Exercise goal → Please write the listing below out again exactly, leaving every picture behind.

Data block →
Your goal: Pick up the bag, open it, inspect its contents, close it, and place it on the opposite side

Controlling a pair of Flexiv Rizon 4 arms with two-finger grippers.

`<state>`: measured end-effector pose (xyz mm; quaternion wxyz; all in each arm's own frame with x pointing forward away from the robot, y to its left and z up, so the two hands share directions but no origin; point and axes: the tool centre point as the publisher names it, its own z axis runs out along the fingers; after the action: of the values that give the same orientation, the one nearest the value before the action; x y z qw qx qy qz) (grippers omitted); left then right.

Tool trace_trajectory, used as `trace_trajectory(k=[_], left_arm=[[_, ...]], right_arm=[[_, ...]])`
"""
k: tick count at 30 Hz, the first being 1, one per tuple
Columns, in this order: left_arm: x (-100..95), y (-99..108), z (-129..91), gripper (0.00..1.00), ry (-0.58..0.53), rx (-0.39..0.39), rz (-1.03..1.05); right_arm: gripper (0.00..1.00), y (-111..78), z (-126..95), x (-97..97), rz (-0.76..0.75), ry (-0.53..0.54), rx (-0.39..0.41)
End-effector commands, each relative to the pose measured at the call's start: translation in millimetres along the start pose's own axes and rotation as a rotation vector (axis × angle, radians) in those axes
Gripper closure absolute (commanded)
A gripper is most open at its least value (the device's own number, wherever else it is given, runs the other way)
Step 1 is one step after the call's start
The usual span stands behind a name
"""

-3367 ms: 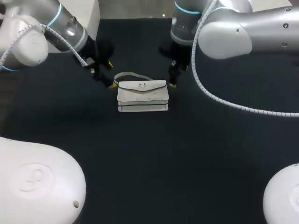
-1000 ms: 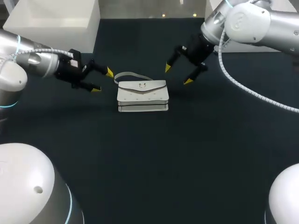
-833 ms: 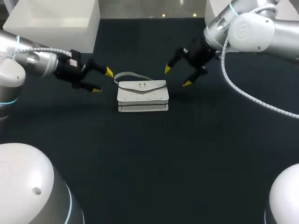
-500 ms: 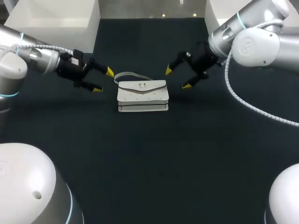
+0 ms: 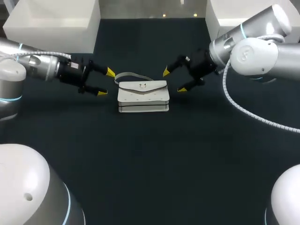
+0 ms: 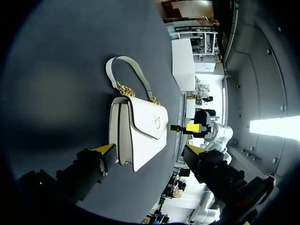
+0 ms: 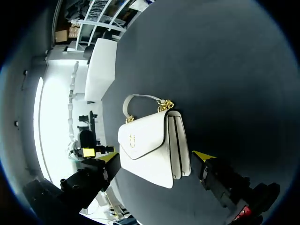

Exercise answer →
Your goal: Pick up the bag, open it, inspect its contents, close it, and place it on the opposite side

Controlling a pair of Flexiv Rizon 4 arms with two-finger grippers.

`<state>`: measured end-effector pose (xyz mm; quaternion wxyz; all in each arm's own frame with x pointing forward away from the robot, y to its left and z up, so the two hands share directions but no origin; point and axes: the tool centre point as the publisher names it, its own z axis runs out along the fingers; after the action: of the values that give the same orientation, the one nearest the value before the action; x y z qw qx qy qz) (grippers omitted); left then right.

Tool trace_trajectory, used as `trace_trajectory(k=[_], left_arm=[[_, ...]], right_arm=[[_, ...]])`
"""
k: tick count at 30 Hz, the first being 1, one per tuple
Columns, in this order: left_arm: x (-100..95), y (-99..108), z (-129..91), gripper (0.00..1.00), ry (-0.58..0.53), rx (-0.39..0.39), rz (-1.03..1.05); right_arm: gripper (0.00..1.00), y (-111..78), z (-126..95), x (-97..97), rz (-0.76..0.75), ry (-0.53..0.54), rx (-0.39..0.41)
End-effector commands, each relative to the pose measured at the call's start: translation in millimetres along the start pose's own axes and rotation as a rotation vector (axis × angle, radians) in those axes
Gripper closure absolute (commanded)
A gripper is most open at its least value (the device's own number, wherever else it is given, runs the other way)
Step 1 is one step after the call's start
The usual span stands behind a name
"""

-3367 ms: 
-1000 ms: 
-833 ms: 
-500 ms: 
+0 ms: 
+0 ms: 
+0 ms: 

This is the complete output for the exercise.